Below are the entries; give again exactly the lines from the one mentioning "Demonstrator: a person" through the one mentioning "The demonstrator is", inclusive.
*** Task input ***
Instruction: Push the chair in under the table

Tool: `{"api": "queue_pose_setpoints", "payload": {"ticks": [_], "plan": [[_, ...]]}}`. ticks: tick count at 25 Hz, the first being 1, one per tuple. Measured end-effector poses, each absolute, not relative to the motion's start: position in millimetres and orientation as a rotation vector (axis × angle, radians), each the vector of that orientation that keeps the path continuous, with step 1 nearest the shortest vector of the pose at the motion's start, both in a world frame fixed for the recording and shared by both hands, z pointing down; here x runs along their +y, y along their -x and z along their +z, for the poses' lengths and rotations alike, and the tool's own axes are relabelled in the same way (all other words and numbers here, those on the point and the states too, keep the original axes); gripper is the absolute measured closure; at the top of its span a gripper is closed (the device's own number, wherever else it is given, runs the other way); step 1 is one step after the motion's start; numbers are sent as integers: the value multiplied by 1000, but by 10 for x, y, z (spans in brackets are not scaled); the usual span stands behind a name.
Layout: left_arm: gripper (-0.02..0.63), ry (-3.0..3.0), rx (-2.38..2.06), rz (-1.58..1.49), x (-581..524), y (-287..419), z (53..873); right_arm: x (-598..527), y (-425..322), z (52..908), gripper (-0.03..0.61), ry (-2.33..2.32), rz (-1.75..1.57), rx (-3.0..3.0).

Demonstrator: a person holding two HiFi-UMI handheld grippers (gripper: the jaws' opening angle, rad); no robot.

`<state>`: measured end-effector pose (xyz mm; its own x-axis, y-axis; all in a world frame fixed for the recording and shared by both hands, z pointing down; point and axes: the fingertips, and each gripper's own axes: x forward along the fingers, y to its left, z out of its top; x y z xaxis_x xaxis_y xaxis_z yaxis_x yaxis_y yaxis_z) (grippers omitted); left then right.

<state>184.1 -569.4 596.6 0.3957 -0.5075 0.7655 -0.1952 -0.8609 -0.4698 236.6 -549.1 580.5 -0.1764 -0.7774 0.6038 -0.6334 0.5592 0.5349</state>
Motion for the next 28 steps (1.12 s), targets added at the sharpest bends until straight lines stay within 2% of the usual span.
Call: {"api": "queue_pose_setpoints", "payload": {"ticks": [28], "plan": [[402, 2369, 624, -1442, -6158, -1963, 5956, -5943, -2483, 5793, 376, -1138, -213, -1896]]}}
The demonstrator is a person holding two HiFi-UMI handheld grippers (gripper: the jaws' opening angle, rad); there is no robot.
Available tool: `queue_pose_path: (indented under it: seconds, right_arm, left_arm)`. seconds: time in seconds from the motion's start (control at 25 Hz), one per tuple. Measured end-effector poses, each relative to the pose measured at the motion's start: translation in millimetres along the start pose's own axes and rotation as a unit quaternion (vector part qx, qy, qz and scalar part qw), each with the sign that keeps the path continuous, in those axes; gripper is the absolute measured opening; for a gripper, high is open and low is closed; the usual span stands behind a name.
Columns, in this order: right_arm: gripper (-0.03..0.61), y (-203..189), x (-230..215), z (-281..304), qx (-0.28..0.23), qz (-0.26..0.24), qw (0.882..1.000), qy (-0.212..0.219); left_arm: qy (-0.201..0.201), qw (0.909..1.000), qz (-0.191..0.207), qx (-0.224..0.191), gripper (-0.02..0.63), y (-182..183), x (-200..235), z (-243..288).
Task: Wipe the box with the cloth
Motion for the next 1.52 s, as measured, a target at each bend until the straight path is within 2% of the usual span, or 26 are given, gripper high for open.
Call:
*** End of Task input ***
Response box.
Demonstrator: a person holding two HiFi-UMI handheld grippers (gripper: the jaws' opening angle, rad); no robot.

`<state>`: measured end-effector pose (xyz mm; its own x-axis, y-axis; all in a world frame fixed for the recording and shared by both hands, z pointing down; point and axes: the fingertips, and each gripper's own axes: x forward along the fingers, y to its left, z out of its top; x y z xaxis_x xaxis_y xaxis_z yaxis_x yaxis_y yaxis_z) (grippers omitted); left then right.

<state>184.1 -569.4 596.6 0.3957 -0.5075 0.7655 -0.1952 -0.8609 -0.4698 236.6 -549.1 580.5 -0.1764 -0.7774 0.6038 -0.6334 0.5592 0.5349</state>
Motion for the next 28 steps (1.12 s), targets added at the sharpest bends until straight lines stay within 2% of the usual span.
Call: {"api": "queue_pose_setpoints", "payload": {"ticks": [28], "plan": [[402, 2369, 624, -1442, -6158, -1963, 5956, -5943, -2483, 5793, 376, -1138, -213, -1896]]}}
The demonstrator is a person holding two HiFi-UMI handheld grippers (gripper: the jaws' opening angle, rad); there is no robot.

Nothing further is needed for the exercise.